- _EXERCISE BRIEF_: Could you transcribe the material below exactly, without leaving out a single line?

====== DATASET EXTRACT

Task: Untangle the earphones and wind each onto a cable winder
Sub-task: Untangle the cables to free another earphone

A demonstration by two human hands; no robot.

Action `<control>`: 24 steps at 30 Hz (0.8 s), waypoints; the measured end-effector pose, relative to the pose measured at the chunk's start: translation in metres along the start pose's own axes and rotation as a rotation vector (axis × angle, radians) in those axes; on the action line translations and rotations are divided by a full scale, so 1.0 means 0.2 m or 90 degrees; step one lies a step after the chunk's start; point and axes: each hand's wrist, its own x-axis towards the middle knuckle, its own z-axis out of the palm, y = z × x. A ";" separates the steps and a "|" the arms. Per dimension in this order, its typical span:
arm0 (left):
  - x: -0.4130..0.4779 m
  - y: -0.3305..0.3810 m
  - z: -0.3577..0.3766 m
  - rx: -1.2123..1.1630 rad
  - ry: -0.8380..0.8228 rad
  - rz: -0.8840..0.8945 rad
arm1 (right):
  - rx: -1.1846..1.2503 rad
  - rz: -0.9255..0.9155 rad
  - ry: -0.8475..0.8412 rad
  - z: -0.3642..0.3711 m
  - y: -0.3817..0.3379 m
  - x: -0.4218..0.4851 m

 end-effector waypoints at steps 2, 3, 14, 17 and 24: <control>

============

- _ANSWER SPACE_:
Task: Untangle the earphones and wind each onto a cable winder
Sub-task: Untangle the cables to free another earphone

A demonstration by two human hands; no robot.

Action `<control>`: 24 steps at 30 Hz (0.8 s), waypoints; the measured end-effector pose, relative to the pose measured at the chunk's start: translation in metres along the start pose's own axes and rotation as a rotation vector (axis × angle, radians) in those axes; on the action line translations and rotations are divided by a full scale, so 1.0 means 0.2 m or 90 degrees; step one lies a step after the chunk's start; point and axes: each hand's wrist, its own x-axis towards the middle knuckle, its own z-axis out of the palm, y = z × x. A ";" separates the steps and a "|" the arms. Per dimension in this order, its typical span:
arm0 (left):
  - x: -0.4130..0.4779 m
  - y: -0.3305..0.3810 m
  - z: -0.3577..0.3766 m
  - rx: -1.2123..1.1630 rad
  - ry: -0.8380..0.8228 rad
  - rz: -0.8840..0.8945 rad
arm1 (right):
  - rx: -1.1846..1.2503 rad
  - rz: -0.9255..0.9155 rad
  - ry: -0.8475..0.8412 rad
  - z: -0.3642..0.3711 m
  - y: -0.3817..0.3379 m
  - x: -0.4218..0.4851 m

 end-effector waypoints at steps 2, 3, 14, 17 and 24: <control>

The output is complete.